Grumman construction log for the Apollo 11 LM Eagle.Grumman Apollo 11 Lunar Module Handwritten Construction and Testing Log Book. A May to December 1968 log, in original Grumman sequencing (not chronological), with approximately sixty-five single-sided handwritten 8" x 11" pages in binder, of construction and testing of LM-5 (Eagle), the first ship to land on the moon. It was written in Ace Room III, where electronics and attitude control rockets were being tested (and occasionally redesigned or replaced). The last entry in this volume is dated December 31, 1968, shortly after Apollo 8 returned from its trip into moon orbit. Written in the hands of Joe Neilsen, P. Rosone, B. Zegaroski, T. Woods, and other Apollo engineers, this Log is like peering into a time capsule. This volume is the original, and the only one in existence. It contains the actual handwritten pages in blue and black ink and pencil - which include the entry (5/21/68) in which Paul Rosone included a hand-drawn illustration in response to a decision about "lines that will be broken to install 490 pack (long story)" and (9/18/68) Joe Neilsen's ink-smudged fingerprints on a page describing his very frustrating night with the attitude control rocket valves. These pages are the original written, dated, and signed sheets by the top Apollo engineers who wrote them. A true museum piece, filled with untold nuggets for the discerning collector or historian. Very fine condition.
This is one of the logs consulted by Charles Pellegrino during the writing of Chariots for Apollo. It is the one from which originates J. Neilsen's October 31, 1968, entry about the floor of the LM-5 cabin being removed for a change-out of the ascent stage engine: "Crew Compartment Fit and Functional Team has $3,000,000 worth of equipment in the cabin, and they are locking it up and posting guards around it (with machine guns), so I couldn't go inside."

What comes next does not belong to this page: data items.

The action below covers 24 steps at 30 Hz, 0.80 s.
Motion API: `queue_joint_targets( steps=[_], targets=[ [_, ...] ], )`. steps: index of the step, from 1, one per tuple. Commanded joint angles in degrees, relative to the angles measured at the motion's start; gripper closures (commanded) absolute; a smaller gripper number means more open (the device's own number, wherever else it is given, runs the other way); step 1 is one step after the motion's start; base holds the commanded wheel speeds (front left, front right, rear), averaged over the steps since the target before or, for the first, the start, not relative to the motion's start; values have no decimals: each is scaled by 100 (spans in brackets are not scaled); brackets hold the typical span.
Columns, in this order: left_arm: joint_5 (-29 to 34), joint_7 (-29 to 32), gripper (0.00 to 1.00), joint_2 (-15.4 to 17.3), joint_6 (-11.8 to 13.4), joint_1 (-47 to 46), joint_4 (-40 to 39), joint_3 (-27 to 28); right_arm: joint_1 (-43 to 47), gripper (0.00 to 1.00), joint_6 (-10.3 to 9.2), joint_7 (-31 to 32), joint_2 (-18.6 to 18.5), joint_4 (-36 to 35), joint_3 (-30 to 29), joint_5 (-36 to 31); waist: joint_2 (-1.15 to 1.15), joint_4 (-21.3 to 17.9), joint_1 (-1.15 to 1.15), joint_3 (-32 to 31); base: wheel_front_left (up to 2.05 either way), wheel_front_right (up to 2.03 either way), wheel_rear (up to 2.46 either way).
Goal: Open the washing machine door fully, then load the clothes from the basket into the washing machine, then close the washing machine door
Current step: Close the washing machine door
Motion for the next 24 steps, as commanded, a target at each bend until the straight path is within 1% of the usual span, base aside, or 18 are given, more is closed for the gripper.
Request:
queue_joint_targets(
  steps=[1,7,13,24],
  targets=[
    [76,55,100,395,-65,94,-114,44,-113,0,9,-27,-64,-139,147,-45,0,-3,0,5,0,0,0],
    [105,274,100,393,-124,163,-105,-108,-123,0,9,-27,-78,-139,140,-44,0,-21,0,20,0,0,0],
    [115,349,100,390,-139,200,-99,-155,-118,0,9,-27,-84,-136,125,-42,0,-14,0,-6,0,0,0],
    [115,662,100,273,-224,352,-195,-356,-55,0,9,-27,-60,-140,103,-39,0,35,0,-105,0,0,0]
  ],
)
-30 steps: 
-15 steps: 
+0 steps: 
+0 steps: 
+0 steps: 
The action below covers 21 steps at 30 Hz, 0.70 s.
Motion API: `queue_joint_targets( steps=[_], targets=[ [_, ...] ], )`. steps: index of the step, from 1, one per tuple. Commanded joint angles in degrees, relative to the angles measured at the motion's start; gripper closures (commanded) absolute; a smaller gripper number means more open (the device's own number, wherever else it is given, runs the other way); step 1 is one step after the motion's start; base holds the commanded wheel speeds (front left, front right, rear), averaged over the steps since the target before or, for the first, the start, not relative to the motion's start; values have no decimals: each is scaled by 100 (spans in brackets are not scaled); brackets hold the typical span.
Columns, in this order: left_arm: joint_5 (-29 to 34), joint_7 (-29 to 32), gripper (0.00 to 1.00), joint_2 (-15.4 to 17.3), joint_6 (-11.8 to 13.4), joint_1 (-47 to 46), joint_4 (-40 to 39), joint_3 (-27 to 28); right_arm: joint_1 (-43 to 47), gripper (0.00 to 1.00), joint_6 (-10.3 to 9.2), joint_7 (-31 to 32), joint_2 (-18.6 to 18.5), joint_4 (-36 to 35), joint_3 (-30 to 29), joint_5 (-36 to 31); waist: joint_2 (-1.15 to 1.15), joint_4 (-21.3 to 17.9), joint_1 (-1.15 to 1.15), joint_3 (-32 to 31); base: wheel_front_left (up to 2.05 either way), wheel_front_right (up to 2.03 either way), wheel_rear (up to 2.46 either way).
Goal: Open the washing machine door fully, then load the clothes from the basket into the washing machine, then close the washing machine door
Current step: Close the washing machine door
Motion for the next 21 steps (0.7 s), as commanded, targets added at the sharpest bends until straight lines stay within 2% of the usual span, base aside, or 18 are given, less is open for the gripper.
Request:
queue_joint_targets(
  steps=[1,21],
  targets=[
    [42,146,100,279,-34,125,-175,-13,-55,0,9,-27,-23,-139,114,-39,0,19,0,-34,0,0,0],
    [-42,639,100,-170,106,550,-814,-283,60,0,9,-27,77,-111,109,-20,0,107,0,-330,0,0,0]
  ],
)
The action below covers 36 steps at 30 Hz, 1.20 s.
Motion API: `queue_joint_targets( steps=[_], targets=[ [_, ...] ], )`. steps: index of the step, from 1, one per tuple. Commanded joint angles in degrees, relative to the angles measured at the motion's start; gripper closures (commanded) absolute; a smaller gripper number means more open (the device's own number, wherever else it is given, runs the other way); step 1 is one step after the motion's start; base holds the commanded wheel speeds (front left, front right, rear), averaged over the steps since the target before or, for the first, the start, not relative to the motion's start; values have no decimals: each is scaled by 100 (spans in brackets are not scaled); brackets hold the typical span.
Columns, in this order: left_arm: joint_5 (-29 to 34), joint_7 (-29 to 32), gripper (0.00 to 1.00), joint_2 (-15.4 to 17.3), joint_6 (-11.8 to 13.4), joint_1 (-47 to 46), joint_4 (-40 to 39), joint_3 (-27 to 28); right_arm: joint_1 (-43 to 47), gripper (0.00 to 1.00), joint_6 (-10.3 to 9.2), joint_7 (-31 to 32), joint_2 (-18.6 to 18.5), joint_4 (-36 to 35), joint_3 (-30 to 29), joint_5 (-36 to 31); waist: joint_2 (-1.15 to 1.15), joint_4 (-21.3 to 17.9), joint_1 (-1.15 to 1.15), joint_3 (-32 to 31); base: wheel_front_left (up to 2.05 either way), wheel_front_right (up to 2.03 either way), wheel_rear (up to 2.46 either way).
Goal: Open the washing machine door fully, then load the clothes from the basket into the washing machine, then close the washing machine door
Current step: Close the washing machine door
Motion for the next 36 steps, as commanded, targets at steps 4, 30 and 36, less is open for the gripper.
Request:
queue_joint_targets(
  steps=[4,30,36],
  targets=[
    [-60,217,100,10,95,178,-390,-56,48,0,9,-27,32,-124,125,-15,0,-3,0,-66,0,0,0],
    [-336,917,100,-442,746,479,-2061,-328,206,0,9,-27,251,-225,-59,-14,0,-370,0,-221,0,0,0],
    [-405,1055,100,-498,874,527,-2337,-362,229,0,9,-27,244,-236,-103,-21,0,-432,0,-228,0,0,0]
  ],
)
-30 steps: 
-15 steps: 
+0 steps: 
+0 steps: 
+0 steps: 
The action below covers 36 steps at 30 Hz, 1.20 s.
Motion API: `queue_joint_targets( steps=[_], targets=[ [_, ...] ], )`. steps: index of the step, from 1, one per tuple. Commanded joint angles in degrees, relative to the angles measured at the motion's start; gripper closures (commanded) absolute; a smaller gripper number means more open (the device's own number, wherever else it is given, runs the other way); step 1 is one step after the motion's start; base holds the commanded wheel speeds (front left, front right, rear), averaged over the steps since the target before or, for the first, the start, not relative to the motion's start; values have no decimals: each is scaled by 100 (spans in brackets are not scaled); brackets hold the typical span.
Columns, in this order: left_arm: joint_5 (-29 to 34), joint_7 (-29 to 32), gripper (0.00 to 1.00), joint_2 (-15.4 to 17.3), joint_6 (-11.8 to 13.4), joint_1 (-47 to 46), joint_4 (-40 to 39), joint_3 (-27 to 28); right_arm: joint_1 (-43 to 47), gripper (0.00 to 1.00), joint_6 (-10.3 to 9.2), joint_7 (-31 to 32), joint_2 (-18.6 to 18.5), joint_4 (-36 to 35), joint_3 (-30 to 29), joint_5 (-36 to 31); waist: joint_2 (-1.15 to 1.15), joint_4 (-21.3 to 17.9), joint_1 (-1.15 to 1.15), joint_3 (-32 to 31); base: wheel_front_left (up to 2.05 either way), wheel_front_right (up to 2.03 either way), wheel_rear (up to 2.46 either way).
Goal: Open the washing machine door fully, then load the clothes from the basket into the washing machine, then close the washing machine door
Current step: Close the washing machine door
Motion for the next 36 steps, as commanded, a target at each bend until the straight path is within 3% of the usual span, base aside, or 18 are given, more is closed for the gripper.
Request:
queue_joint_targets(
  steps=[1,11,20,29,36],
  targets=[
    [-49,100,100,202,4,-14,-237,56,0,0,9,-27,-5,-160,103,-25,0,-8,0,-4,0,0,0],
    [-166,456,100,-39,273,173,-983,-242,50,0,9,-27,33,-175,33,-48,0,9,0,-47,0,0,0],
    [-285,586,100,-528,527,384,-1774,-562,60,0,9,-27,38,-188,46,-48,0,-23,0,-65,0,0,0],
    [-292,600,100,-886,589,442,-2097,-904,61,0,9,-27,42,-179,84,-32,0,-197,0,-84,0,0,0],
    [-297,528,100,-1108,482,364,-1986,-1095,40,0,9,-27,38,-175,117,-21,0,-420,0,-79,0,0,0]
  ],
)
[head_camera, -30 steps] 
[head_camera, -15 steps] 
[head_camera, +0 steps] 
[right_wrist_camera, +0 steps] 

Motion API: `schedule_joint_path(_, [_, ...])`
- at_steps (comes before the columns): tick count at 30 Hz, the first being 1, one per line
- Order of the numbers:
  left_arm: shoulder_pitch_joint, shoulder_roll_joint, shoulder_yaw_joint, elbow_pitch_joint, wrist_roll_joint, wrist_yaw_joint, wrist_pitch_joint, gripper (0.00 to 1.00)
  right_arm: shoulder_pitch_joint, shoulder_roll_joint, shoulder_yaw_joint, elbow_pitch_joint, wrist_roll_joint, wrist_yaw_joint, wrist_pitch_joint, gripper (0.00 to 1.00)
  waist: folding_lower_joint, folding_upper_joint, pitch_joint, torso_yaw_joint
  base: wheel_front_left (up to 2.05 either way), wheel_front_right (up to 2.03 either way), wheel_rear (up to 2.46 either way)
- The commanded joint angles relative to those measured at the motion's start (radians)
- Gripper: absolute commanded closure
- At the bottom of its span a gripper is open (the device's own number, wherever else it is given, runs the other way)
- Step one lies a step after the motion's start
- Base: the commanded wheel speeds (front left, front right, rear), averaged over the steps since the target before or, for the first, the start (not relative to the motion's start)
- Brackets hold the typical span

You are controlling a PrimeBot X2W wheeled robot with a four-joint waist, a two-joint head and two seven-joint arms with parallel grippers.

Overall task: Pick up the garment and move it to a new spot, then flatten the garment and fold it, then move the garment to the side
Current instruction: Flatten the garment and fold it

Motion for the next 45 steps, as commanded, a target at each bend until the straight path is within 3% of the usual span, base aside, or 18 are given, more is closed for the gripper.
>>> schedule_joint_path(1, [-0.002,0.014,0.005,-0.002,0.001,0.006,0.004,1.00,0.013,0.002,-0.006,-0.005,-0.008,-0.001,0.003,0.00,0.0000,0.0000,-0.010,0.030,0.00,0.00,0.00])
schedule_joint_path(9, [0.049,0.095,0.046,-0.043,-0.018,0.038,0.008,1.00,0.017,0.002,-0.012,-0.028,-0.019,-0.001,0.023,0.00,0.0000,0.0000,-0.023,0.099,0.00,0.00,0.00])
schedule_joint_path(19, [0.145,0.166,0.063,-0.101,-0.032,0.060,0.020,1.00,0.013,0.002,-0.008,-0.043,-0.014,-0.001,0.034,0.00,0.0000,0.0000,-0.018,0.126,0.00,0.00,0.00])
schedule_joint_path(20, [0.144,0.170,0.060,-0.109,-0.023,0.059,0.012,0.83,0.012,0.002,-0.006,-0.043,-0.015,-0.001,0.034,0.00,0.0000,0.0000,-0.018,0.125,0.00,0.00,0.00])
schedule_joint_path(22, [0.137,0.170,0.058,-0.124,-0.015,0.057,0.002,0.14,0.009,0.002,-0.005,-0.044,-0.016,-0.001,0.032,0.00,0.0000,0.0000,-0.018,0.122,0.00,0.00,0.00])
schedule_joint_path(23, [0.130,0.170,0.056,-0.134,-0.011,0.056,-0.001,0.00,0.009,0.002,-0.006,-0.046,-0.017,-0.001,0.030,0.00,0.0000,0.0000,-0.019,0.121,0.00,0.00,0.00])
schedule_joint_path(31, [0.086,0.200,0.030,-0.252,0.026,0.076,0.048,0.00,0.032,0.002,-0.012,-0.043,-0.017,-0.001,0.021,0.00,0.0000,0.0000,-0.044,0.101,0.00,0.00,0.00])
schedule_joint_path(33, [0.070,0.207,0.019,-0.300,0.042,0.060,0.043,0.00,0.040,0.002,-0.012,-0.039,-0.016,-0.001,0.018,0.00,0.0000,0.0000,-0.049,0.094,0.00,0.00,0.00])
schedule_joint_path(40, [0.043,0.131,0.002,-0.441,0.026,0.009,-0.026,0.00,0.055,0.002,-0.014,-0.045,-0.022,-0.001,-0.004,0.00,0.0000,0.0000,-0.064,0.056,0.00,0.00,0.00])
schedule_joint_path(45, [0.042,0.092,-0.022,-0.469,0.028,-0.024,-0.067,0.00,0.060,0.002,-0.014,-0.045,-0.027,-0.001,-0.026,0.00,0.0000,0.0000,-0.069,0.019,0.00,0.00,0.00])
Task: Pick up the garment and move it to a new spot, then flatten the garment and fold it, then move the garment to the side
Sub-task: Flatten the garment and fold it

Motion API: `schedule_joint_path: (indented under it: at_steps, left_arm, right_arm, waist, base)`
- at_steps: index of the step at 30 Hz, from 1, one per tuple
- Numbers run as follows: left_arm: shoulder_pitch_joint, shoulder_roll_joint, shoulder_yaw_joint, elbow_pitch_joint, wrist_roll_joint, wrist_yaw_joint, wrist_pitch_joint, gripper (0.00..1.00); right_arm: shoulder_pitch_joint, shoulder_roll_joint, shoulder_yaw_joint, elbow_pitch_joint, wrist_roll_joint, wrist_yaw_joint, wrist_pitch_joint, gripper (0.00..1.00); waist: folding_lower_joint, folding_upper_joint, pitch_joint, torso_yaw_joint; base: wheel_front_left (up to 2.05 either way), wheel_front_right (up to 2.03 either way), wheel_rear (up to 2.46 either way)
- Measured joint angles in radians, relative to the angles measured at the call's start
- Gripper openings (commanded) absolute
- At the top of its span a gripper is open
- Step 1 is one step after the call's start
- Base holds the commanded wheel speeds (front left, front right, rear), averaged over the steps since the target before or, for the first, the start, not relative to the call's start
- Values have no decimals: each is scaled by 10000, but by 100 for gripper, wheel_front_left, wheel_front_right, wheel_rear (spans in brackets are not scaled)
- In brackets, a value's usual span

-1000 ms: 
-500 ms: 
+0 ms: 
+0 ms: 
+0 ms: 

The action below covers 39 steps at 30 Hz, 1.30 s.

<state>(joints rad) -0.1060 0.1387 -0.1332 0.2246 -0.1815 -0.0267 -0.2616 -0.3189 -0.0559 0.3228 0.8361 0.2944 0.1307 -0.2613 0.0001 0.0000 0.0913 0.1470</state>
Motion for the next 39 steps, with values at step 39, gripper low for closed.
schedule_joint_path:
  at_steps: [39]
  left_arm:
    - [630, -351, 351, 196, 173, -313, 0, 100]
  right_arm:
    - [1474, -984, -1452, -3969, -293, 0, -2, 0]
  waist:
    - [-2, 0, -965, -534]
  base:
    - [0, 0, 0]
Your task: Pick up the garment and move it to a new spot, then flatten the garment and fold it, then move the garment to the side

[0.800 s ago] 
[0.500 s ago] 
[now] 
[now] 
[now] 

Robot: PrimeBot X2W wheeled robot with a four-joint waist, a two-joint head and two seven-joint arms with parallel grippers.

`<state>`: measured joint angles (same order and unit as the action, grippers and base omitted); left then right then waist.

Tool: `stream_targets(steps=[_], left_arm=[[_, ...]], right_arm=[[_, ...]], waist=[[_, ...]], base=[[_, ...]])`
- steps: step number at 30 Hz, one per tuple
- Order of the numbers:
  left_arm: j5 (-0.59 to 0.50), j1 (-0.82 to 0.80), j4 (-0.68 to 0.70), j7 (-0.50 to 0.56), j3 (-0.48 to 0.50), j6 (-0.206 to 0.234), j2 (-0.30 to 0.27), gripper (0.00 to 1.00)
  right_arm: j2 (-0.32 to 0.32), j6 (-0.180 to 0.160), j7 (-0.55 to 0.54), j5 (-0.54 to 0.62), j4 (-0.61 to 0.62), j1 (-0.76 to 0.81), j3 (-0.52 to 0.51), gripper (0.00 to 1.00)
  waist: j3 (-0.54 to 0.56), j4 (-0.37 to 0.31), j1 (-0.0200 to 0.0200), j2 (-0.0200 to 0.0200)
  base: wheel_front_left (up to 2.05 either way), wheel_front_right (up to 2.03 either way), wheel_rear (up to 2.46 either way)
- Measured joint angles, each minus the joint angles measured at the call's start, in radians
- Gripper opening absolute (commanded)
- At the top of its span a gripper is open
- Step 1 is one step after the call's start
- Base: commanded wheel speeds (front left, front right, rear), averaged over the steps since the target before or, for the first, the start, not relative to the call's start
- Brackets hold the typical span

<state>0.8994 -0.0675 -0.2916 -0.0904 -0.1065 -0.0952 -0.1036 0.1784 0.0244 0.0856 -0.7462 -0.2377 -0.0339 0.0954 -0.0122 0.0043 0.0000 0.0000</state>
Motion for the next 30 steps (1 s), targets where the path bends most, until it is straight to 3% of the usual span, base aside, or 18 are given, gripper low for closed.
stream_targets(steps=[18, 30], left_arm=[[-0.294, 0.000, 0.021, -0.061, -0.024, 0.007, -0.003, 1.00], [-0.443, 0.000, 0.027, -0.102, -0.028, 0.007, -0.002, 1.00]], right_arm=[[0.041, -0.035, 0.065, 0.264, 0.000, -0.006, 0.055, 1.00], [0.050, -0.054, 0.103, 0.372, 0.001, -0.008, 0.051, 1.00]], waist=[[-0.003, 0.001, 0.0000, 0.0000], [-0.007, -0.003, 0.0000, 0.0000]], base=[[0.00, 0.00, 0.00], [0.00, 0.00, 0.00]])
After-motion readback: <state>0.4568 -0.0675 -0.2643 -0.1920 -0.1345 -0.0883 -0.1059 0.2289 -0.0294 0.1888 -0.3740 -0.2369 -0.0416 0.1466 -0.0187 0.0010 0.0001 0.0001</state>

The log documents May and June 1968 tests of LM-5 engines under vacuum, and a surprisingly high number of electrical and valve problems with the attitude control thrusters (called "quads"), followed by hand-drawn revisions of electronics (10/24/68) and an apparently nervous hand doodling at the top of the page, around the word "LOG," followed by disputes over whether rewiring should be completed before or after test firing of quads.
Other events: 11/12/68, J. Neilsen notes that he was unable to assist with LM-5 wiring because he had been called away and "was busy on LM-7 [Apollo 13]." Within this same time frame, Neilsen was also being called away to work simultaneously on LM-6 (Apollo 12). The exhausted engineer wrote a poignant plea in the log, begging for a break in the intense schedule so he could keep a promise to take his wife to a dance. The Log shows that he was able to get rocket scientist Bill Voorhest to take his place; but Neilsen was still needed at LM-5, and wrote, "I'll come in but reluctantly (if my wife doesn't shoot me)." 11/19/68, hand-drawn charts outlining good and bad sequences in firing "quads." 11/23/68, quad wiring problems persist; power down and depressurize vehicle. 12/4/68, problems are noted with the landing radar (the same system that would lock on itself and initiate false Master Alarm warnings throughout the first lunar landing). Leak problems with corrosive propellants are noted throughout the Log, with Neilsen mentioning the brazers (Artie Falbush and John Logalbo). Falbush and Logalbo solved the fuel leak problems by inventing solid gold brazing methods. The last two pages of the LM-5 Construction Log refer to the leak problems finally being solved, clearing a path to the moon.
The Log includes a copy of the cover page from Ross Fleisig's Phase III Reliability Report, dated November 20, 1968: "Reportable failures have gone down from (205 for) KM-3, to (74 for) LM-4, 57 (for) LM-5... Significantly improved vehicle... Low [says] this is very likely to be the LM to land on the moon - it should be." From the collection of scientist and author Charles Pellegrino.